Foundational direction for the project was obtained through a series of one-on-one interviews, focus groups and a widely attended Towne Center gathering, where a broad cross section of the community — residents and neighborhood groups, builders and developers, members of the city's faith communities and small business owners and entrepreneurs — made their priorities known.

Those priorities reflected a desire to preserve and build upon Snellville's enviable quality of life and touched on everything from what's built to where it's built to how it's built. Collectively, they expressed a need for a modern and user-friendly code that fosters quality redevelopment, promotes innovation, effectively manages stormwater, enables the city's Towne Center, and cultivates better design.

That input was then shared with the community in a full-house meeting to be validated and fine-tuned. Many were particularly interested in how the new code could ensure that the city's long-desired Towne Center gets built as envisioned.

"Most development on the horizon will come in the form of redevelopment — rebuilding on previously developed sites," responded project lead Caleb Racicot of TSW Planners at the time. "That's a whole different game and requires a different set of rules if you want to win."

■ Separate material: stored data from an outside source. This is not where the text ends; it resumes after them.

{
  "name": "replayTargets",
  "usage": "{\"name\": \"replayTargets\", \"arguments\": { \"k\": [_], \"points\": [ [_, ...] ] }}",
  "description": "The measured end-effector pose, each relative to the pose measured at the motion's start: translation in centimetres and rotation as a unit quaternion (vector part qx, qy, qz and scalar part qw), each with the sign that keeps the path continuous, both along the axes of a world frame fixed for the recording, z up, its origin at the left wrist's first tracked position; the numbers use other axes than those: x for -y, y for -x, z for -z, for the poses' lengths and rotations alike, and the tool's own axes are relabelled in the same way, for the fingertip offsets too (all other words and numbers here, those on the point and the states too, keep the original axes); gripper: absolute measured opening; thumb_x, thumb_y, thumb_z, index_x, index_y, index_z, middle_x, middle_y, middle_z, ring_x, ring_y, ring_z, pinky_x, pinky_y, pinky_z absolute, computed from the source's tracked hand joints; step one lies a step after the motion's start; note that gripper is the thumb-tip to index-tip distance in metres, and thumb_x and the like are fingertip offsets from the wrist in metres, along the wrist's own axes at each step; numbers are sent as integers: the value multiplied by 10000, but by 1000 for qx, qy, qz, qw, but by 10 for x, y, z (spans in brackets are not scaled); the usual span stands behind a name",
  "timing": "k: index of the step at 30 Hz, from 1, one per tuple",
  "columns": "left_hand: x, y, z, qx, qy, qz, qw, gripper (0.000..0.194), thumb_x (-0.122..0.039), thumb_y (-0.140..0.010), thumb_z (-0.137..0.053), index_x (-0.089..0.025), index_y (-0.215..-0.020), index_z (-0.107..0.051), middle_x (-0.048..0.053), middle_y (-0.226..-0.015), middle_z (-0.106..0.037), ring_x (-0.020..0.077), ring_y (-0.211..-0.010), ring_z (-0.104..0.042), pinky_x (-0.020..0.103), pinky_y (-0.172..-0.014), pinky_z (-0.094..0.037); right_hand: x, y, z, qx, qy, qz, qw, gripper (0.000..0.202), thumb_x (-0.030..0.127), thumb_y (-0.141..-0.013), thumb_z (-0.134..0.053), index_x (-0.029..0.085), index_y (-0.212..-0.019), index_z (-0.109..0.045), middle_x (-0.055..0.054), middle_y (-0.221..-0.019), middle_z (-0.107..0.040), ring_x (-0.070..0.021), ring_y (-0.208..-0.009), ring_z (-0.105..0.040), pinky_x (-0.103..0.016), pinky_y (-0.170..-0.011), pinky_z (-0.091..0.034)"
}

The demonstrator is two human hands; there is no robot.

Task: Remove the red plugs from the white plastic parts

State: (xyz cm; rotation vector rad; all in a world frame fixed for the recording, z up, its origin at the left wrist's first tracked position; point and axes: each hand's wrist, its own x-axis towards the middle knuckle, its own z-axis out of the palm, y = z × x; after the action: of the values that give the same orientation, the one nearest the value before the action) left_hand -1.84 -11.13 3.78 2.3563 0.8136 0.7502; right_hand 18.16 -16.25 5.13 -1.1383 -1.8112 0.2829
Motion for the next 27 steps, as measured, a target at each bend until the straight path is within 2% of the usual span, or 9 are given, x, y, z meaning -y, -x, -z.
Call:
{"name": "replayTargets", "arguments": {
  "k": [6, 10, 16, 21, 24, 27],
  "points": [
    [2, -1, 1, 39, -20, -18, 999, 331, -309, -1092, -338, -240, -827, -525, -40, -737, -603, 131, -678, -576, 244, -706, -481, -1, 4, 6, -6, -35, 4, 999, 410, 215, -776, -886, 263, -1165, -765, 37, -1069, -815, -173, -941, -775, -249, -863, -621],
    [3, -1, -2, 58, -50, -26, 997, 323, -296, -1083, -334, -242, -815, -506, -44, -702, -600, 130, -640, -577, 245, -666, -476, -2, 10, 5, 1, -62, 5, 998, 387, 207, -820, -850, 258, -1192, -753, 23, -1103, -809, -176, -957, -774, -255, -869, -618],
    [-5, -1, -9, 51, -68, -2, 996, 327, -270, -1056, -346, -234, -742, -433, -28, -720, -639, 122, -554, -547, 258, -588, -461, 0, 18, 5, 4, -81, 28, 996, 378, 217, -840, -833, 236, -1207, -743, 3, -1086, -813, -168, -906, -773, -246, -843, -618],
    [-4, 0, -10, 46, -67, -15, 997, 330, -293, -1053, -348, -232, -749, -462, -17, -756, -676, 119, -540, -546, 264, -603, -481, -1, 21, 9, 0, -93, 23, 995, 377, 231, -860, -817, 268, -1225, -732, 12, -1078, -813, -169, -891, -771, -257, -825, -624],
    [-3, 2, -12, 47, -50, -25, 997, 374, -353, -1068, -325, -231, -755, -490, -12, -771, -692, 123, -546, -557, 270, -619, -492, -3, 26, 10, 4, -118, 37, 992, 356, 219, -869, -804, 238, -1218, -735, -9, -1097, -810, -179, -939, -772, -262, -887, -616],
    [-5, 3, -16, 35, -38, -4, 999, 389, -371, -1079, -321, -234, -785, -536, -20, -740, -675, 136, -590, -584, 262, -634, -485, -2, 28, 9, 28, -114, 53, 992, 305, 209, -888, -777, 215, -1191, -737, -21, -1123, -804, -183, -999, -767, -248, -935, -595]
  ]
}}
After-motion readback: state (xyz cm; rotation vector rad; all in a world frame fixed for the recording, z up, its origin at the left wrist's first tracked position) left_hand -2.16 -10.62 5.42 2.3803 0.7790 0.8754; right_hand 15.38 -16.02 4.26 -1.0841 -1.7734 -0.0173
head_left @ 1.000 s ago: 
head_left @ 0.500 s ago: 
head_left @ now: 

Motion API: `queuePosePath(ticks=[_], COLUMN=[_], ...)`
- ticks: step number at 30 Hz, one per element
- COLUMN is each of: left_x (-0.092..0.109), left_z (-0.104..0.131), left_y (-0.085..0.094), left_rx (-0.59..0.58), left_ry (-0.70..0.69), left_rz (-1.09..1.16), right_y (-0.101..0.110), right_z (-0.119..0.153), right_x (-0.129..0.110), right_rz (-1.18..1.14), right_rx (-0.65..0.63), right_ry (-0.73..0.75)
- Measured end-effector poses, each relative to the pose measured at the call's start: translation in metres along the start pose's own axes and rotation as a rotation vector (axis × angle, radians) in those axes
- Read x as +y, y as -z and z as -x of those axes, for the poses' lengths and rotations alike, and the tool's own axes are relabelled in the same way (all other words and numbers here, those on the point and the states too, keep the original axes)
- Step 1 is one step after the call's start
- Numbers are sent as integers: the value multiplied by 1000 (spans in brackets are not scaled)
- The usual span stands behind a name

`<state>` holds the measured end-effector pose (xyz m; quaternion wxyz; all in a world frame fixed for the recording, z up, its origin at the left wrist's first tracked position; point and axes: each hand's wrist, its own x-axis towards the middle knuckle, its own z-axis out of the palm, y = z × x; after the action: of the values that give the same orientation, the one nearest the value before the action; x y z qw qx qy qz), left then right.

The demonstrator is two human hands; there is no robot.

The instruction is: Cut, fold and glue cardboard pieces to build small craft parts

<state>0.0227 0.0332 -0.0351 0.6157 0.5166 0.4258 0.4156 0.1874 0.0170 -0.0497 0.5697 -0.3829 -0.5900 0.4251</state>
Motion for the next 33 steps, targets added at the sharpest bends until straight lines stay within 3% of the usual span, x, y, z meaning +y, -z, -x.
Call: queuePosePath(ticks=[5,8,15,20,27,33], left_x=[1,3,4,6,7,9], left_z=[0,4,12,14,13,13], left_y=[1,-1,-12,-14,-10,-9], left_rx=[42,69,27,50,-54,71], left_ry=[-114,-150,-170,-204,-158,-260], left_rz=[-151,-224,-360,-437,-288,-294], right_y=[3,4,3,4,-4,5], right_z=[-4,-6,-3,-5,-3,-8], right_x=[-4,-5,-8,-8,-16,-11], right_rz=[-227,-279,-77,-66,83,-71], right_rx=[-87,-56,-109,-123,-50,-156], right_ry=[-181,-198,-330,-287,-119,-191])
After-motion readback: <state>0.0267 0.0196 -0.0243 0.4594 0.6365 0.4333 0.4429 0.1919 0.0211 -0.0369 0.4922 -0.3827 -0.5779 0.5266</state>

Accordingly, the city then turned its attention towards enacting two new custom zoning districts supporting future Towne Center development, ensuring proactive support of that long-sought community project and allowing for the testing of design standards that might have future citywide applications.

Ultimately, Phase One community input, as well as the resulting analysis from the consultant team, was summarized in the Diagnostic Report that, according to Racicot, became the "blueprint that told us, the code writers, what was important to the city of Snellville and how it should be incorporated into the UDO."

Testing the community's vision

As the new Towne Center zoning districts became finalized and plans were moving forward, Georgia's state-mandated requirement to update the city's comprehensive plan was fast approaching.

Rather than orchestrate both the UDO and the comprehensive plan at the same time, city officials and the consultant team seized the opportunity to delay the UDO until the comprehensive planning process was complete — allowing its extensive community visioning and engagement efforts to be incorporated back into the UDO.

As a result, the UDO adopted Monday evening is optimized to ensure that the community's expressed ambitions through 2040 are supported by regulations that enable them.

Time well spent

Though the Unified Development Ordinance project exceeded its original timeline — as high priority community goals, a state mandated project, and a global pandemic intervened in unexpected ways — the delays only served to strengthen the emerging "renovation" through increased public discussion of community priorities and concerns, and real-world testing of walkable and mixed-use standards.